Le décret n° 2021-1218 du 23 septembre 2021 vient préciser les modalités d’application des dispositions issues de l’ordonnance n° 2021-1193 du 15 septembre 2021 portant modification du livre VI du code de commerce.

Alors que le décret d’application de la procédure judiciaire de traitement de sortie de crise se fait toujours attendre (K. Lemercier et F. Mercier, Entreprises en difficulté : instauration temporaire d’une procédure judiciaire de traitement de sortie de crise, Dalloz actualité, 7 juin 2021), celui de l’ordonnance n° 2021-1193 du 15 septembre 2021 réformant le droit des entreprises en difficulté vient d’être publié au Journal officiel. Les dispositions de cette ordonnance et de son décret d’application n° 2021-1218 du 23 septembre 2021 entreront en vigueur le 1er octobre 2021, et seront applicables aux procédures ouvertes à compter de cette date.

Toutefois, il est précisé que pour les procédures ouvertes avant le 22 mai 2020, les modifications des plans arrêtés seront soumises aux nouvelles dispositions relatives à la consultation des créanciers. L’organisation des dispositions du décret d’application suit celle de l’ordonnance. On y retrouve des dispositions de mise en cohérence des textes modifiant le code de commerce sur les aspects de droit des entreprises en difficulté, mais également d’adaptation avec la mise en place du « comité social et économique » et la modification de vocabulaire en droit des sûretés. Nos observations suivront l’articulation qui avait été choisie pour commenter l’ordonnance n° 2021-1193 du 15 septembre 2021 (K. Lemercier et F. Mercier, Entreprises en difficulté : la nouvelle réforme publiée !, Dalloz actualité, 17 sept. 2021 ; Réforme du droit des entreprises en difficulté : instauration des classes de parties affectées, Dalloz actualité, 20 sept. 2021).
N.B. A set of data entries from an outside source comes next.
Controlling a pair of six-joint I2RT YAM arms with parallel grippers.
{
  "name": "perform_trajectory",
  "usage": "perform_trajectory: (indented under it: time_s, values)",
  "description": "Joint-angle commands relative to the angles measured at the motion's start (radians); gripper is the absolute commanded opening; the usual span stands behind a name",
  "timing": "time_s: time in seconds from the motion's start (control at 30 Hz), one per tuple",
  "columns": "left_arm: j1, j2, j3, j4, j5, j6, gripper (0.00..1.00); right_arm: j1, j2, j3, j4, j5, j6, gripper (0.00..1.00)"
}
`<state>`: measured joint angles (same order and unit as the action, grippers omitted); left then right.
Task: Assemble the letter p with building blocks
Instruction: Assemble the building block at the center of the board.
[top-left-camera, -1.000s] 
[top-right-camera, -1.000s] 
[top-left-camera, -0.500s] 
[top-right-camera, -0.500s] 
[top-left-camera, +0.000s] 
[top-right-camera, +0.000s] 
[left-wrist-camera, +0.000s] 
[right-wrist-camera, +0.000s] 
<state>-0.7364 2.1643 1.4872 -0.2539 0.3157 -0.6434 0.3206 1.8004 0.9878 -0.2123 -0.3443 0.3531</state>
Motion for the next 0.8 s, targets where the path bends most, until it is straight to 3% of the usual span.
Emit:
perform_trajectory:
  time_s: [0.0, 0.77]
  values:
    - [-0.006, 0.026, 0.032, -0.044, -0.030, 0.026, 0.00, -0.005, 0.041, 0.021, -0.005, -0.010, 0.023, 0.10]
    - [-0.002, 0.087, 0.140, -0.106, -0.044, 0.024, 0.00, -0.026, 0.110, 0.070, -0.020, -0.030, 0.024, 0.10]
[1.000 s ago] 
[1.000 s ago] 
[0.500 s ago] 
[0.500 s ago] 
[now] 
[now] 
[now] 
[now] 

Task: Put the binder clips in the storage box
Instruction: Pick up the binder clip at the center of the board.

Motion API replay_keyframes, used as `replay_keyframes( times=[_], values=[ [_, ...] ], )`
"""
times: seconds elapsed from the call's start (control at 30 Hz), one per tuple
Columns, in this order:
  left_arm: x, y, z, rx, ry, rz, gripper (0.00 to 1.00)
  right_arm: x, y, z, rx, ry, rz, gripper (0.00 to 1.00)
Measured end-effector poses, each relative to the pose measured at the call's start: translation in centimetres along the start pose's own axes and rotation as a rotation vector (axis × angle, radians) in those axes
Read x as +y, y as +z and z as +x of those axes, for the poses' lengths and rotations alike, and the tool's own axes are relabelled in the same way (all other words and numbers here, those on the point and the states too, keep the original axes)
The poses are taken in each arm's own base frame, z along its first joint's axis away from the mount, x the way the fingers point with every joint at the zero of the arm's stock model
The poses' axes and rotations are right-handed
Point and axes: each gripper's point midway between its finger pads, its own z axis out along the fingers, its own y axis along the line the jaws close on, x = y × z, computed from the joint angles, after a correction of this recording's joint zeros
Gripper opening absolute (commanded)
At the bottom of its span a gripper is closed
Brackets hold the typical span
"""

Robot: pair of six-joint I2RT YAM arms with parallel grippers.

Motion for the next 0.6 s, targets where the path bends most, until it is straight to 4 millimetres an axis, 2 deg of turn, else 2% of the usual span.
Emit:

Les dispositions relatives à la prévention des difficultés des entreprises

Afin de renforcer le pouvoir du président du tribunal, l’article 2 de l’ordonnance n° 2021-1193 du 15 septembre 2021 lui permet de déclencher une phase de « mini-enquête » dès qu’il convoque le dirigeant. L’article 3 du décret d’application précise que le délai pour la déclencher est de « trois mois au plus tard à compter de la date d’envoi de la convocation » (C. com., art. R. 611-12 mod.).

Dans le cadre de la procédure de conciliation, l’article 5 du décret d’application crée une nouvelle disposition imposant au débiteur de dresser, avec l’assistance du conciliateur, un état de l’intégralité des frais liés à cette procédure, mais également au mandat ad hoc qui aurait « immédiatement précédé l’ouverture de la conciliation » (C. com., art. R. 611-39-1 nouv.). Il s’agit d’une nouvelle exigence propre à la procédure de conciliation. Cette disposition vise une plus grande transparence dans le coût global des procédures amiables. Si les montants des honoraires tant du conciliateur que du mandataire ad hoc étaient déjà connus de la juridiction consulaire, puisqu’arrêtés par le président du tribunal, il n’en n’était pas ainsi pour les autres intervenants (avocat, expert-comptable, société de conseil et d’analyse financière). Au nom de cet objectif de transparence, la disposition souffre peut-être d’un écueil, celui de ne pas viser la situation, certes exceptionnelle mais possible, où trois procédures amiables se succèdent (conciliation, puis mandat ad hoc, puis conciliation) en raison par exemple de l’absence de finalisation de la négociation dans le délai classique de quatre voire cinq mois de la première conciliation). Les honoraires du conciliateur (de la première conciliation) ne semblent pas devoir être intégrés dans cet état.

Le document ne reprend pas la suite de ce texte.